## WORK REQUIRED
Please give the whole listing again exactly, without any of its pictures.

## EXTRACTED INFORMATION

-- Opening Marker --

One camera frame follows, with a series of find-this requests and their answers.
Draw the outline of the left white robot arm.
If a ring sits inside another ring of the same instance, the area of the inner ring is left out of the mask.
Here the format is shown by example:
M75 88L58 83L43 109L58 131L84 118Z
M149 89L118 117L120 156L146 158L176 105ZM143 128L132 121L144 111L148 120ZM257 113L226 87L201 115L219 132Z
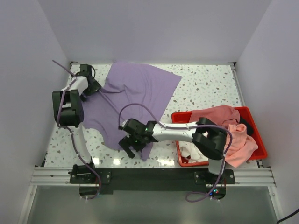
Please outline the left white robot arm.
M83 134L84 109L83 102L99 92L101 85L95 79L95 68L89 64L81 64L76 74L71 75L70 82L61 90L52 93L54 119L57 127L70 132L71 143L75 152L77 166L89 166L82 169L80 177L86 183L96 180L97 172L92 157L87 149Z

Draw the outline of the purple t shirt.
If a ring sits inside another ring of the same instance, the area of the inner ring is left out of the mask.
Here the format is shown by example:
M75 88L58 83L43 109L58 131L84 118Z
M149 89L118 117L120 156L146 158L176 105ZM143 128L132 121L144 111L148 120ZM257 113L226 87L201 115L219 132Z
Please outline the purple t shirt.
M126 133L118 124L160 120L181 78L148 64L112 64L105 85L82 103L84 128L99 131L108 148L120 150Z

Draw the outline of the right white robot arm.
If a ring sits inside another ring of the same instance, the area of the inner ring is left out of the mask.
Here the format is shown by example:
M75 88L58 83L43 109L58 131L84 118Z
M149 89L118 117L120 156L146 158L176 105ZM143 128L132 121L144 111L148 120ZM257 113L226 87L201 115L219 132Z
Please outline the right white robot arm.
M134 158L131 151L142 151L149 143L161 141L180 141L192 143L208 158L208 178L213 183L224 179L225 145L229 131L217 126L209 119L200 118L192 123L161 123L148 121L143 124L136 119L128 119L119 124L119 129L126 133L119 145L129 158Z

-- Closing Marker --

## SOLUTION TO THE EXERCISE
One camera frame follows, with a series of find-this requests and their answers.
Draw the outline of the left white robot arm.
If a ring sits inside another ring of the same instance, the area of the inner ring is left out of the mask.
Here the format is shown by example:
M75 88L58 83L43 109L58 131L84 118Z
M149 89L118 117L120 156L146 158L176 105ZM143 128L132 121L144 111L148 120ZM257 113L226 87L201 115L219 132Z
Please outline the left white robot arm.
M83 134L84 109L83 102L99 92L101 85L95 79L95 68L89 64L81 64L76 74L71 75L70 82L61 90L52 93L54 119L57 127L70 132L71 143L75 152L77 166L89 166L82 169L80 177L86 183L96 180L97 172L92 157L87 149Z

Draw the outline of the purple t shirt.
If a ring sits inside another ring of the same instance, the area of the inner ring is left out of the mask.
Here the format is shown by example:
M75 88L58 83L43 109L58 131L84 118Z
M149 89L118 117L120 156L146 158L176 105ZM143 128L132 121L144 111L148 120ZM257 113L226 87L201 115L219 132Z
Please outline the purple t shirt.
M126 133L118 124L160 120L181 78L148 64L112 64L105 85L82 103L84 128L99 131L108 148L120 150Z

Draw the outline of the right white robot arm.
If a ring sits inside another ring of the same instance, the area of the inner ring is left out of the mask.
Here the format is shown by example:
M75 88L58 83L43 109L58 131L84 118Z
M149 89L118 117L120 156L146 158L176 105ZM143 128L132 121L144 111L148 120ZM257 113L226 87L201 115L219 132Z
Please outline the right white robot arm.
M134 158L131 151L142 151L149 143L161 141L180 141L192 143L208 158L208 178L213 183L224 179L225 145L229 131L217 126L209 119L200 118L192 123L161 123L148 121L143 124L136 119L128 119L119 124L119 129L126 133L119 145L129 158Z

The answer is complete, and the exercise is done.